> **Prompt**
Reproduce the whole listing exactly, omitting any picture it holds.

> **Data below**
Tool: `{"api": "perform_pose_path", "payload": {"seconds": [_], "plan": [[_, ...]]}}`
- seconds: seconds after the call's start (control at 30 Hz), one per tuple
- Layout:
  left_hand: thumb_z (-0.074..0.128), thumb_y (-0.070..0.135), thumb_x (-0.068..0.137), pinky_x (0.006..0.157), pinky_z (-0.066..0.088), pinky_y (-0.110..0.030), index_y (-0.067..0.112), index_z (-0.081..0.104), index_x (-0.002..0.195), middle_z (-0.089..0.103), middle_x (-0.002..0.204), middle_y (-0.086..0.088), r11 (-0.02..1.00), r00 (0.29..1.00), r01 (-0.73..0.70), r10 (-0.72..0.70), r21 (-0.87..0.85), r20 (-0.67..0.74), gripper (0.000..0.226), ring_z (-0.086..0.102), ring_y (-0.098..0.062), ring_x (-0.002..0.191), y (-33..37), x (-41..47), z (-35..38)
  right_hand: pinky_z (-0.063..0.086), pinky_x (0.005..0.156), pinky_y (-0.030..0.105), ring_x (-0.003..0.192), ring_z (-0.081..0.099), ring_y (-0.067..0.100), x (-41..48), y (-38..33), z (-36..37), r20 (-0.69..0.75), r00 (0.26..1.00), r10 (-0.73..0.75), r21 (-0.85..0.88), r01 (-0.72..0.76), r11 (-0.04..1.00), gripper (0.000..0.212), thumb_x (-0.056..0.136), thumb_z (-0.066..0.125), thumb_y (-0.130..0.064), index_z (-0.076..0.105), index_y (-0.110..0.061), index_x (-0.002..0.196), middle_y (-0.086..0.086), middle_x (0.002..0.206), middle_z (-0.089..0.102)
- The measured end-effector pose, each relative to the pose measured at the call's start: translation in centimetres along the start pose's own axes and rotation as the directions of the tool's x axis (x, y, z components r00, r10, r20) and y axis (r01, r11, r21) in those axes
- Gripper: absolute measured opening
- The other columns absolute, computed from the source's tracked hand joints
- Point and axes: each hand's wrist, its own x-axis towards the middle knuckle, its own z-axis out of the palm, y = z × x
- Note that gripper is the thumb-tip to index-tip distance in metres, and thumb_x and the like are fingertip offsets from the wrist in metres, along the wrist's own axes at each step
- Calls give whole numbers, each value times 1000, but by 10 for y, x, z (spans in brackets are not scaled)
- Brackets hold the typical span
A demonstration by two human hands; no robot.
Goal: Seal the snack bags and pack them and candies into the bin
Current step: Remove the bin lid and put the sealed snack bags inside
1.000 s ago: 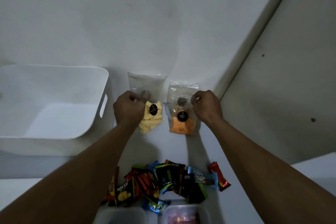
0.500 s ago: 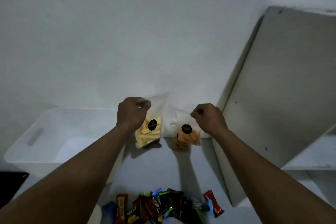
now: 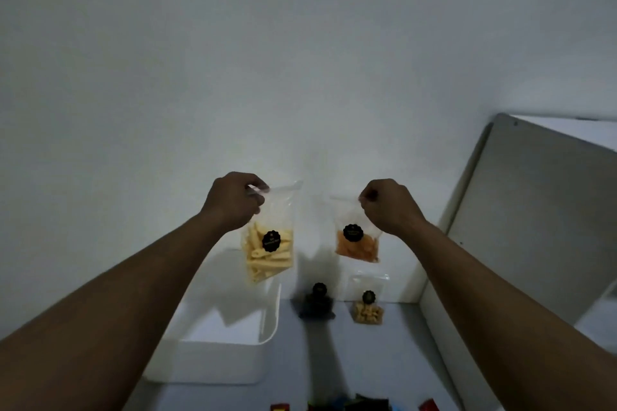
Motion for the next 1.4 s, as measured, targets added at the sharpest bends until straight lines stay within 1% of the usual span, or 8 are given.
{"api": "perform_pose_path", "payload": {"seconds": [0.23, 0.4, 0.57, 0.77, 1.03, 1.13, 1.33, 1.4], "plan": [[71, 29, 85, 72, 58, -30, 19, 77, 86, 74, 72, 3, 998, 999, -37, 36, 54, 23, 12, 72, -10, 67, -45, 16, -52, 53, 77, 29, 93, 64, 19, 0, -69, 29, 1, 1000, -22, -3, 22, 1000, 36, 84, 47, -3, 74, -22, 98, 0, 107, 70], [64, 16, 81, 77, 54, -28, 25, 77, 93, 71, 81, 3, 988, 996, -56, 46, 144, 71, 20, 69, -18, 86, -82, 20, -63, 56, 78, 34, 88, 65, 17, -4, -104, 57, 5, 1000, -19, -10, 19, 1000, 19, 85, 55, -12, 66, -28, 82, -6, 93, 68], [66, 29, 87, 77, 48, -26, 22, 75, 83, 73, 85, 0, 983, 998, -32, 22, 179, 58, 12, 68, -20, 89, -121, 23, -67, 57, 79, 37, 88, 65, 16, -12, -122, 92, 48, 998, -41, -12, 41, 999, 14, 87, 59, -14, 69, -22, 83, -7, 91, 69], [63, 16, 86, 75, 43, -25, 28, 76, 86, 74, 95, 1, 975, 990, -16, -15, 221, 140, 18, 63, -19, 93, -159, 17, -62, 56, 82, 37, 92, 64, 20, -11, -131, 137, 120, 993, -21, -47, 27, 999, 18, 86, 59, -9, 68, -25, 85, -3, 95, 67], [65, 18, 85, 79, 44, -23, 28, 77, 85, 75, 97, 6, 972, 972, -18, -38, 235, 231, 16, 65, -14, 100, -208, 4, -65, 54, 77, 32, 91, 65, 22, -3, -133, 210, 228, 974, -12, -102, 37, 994, 18, 86, 59, -10, 64, -27, 81, 1, 97, 70], [66, 18, 85, 81, 44, -21, 26, 78, 89, 76, 99, 7, 976, 965, -8, -50, 217, 259, 15, 65, -12, 100, -216, 0, -62, 48, 73, 27, 92, 64, 22, 1, -129, 235, 275, 961, -3, -147, 45, 988, 16, 87, 60, -10, 67, -25, 85, 2, 99, 70], [69, 18, 85, 70, 41, -9, 25, 78, 90, 75, 95, 9, 987, 952, 0, -49, 159, 303, 13, 64, -6, 95, -229, -1, -48, 54, 77, 32, 92, 66, 24, 4, -119, 276, 353, 936, -5, -279, 110, 954, 14, 88, 64, -14, 72, -23, 94, 2, 100, 71], [70, 18, 85, 76, 45, -13, 25, 78, 90, 75, 93, 10, 988, 946, 3, -53, 152, 321, 12, 65, -7, 96, -234, -2, -40, 54, 74, 32, 89, 66, 26, 3, -115, 289, 371, 928, -17, -340, 153, 928, 16, 87, 63, -12, 72, -23, 95, 3, 98, 71]]}}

> **Output of the task**
Tool: `{"api": "perform_pose_path", "payload": {"seconds": [_], "plan": [[_, ...]]}}`
- seconds: seconds after the call's start (control at 30 Hz), one per tuple
- Layout:
  left_hand: thumb_z (-0.074..0.128), thumb_y (-0.070..0.135), thumb_x (-0.068..0.137), pinky_x (0.006..0.157), pinky_z (-0.066..0.088), pinky_y (-0.110..0.030), index_y (-0.067..0.112), index_z (-0.081..0.104), index_x (-0.002..0.195), middle_z (-0.089..0.103), middle_x (-0.002..0.204), middle_y (-0.086..0.088), r11 (-0.02..1.00), r00 (0.29..1.00), r01 (-0.73..0.70), r10 (-0.72..0.70), r21 (-0.87..0.85), r20 (-0.67..0.74), gripper (0.000..0.226), ring_z (-0.086..0.102), ring_y (-0.098..0.062), ring_x (-0.002..0.191), y (-33..37), x (-41..47), z (-35..38)
  right_hand: pinky_z (-0.063..0.086), pinky_x (0.005..0.156), pinky_y (-0.030..0.105), ring_x (-0.003..0.192), ring_z (-0.081..0.099), ring_y (-0.067..0.100), x (-41..48), y (-38..33), z (-36..37), r20 (-0.69..0.75), r00 (0.26..1.00), r10 (-0.73..0.75), r21 (-0.85..0.88), r01 (-0.72..0.76), r11 (-0.04..1.00), gripper (0.000..0.212), thumb_x (-0.056..0.136), thumb_z (-0.066..0.125), thumb_y (-0.130..0.064), index_z (-0.076..0.105), index_y (-0.110..0.061), index_x (-0.002..0.196), middle_y (-0.086..0.086), middle_x (0.002..0.206), middle_z (-0.089..0.102)
- The measured end-effector pose, each relative to the pose measured at the call's start: translation in centimetres along the start pose's own axes and rotation as the directions of the tool's x axis (x, y, z components r00, r10, r20) and y axis (r01, r11, r21) in those axes
- Gripper: absolute measured opening
- The other columns absolute, computed from the source's tracked hand joints
- Point and axes: each hand's wrist, its own x-axis towards the middle knuckle, its own z-axis out of the palm, y = z × x
- Note that gripper is the thumb-tip to index-tip distance in metres, and thumb_x and the like are fingertip offsets from the wrist in metres, along the wrist's own axes at each step
- Calls give whole numbers, each value times 1000, but by 10 for y, x, z (spans in brackets are not scaled)
- Brackets hold the typical span
A demonstration by two human hands; no robot.
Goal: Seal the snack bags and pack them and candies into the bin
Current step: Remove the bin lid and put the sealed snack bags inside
1.000 s ago: 
0.500 s ago: 
now: 
Motion for the next 1.4 s, as measured, targets added at the sharpest bends until straight lines stay within 1% of the usual span, or 8 are given.
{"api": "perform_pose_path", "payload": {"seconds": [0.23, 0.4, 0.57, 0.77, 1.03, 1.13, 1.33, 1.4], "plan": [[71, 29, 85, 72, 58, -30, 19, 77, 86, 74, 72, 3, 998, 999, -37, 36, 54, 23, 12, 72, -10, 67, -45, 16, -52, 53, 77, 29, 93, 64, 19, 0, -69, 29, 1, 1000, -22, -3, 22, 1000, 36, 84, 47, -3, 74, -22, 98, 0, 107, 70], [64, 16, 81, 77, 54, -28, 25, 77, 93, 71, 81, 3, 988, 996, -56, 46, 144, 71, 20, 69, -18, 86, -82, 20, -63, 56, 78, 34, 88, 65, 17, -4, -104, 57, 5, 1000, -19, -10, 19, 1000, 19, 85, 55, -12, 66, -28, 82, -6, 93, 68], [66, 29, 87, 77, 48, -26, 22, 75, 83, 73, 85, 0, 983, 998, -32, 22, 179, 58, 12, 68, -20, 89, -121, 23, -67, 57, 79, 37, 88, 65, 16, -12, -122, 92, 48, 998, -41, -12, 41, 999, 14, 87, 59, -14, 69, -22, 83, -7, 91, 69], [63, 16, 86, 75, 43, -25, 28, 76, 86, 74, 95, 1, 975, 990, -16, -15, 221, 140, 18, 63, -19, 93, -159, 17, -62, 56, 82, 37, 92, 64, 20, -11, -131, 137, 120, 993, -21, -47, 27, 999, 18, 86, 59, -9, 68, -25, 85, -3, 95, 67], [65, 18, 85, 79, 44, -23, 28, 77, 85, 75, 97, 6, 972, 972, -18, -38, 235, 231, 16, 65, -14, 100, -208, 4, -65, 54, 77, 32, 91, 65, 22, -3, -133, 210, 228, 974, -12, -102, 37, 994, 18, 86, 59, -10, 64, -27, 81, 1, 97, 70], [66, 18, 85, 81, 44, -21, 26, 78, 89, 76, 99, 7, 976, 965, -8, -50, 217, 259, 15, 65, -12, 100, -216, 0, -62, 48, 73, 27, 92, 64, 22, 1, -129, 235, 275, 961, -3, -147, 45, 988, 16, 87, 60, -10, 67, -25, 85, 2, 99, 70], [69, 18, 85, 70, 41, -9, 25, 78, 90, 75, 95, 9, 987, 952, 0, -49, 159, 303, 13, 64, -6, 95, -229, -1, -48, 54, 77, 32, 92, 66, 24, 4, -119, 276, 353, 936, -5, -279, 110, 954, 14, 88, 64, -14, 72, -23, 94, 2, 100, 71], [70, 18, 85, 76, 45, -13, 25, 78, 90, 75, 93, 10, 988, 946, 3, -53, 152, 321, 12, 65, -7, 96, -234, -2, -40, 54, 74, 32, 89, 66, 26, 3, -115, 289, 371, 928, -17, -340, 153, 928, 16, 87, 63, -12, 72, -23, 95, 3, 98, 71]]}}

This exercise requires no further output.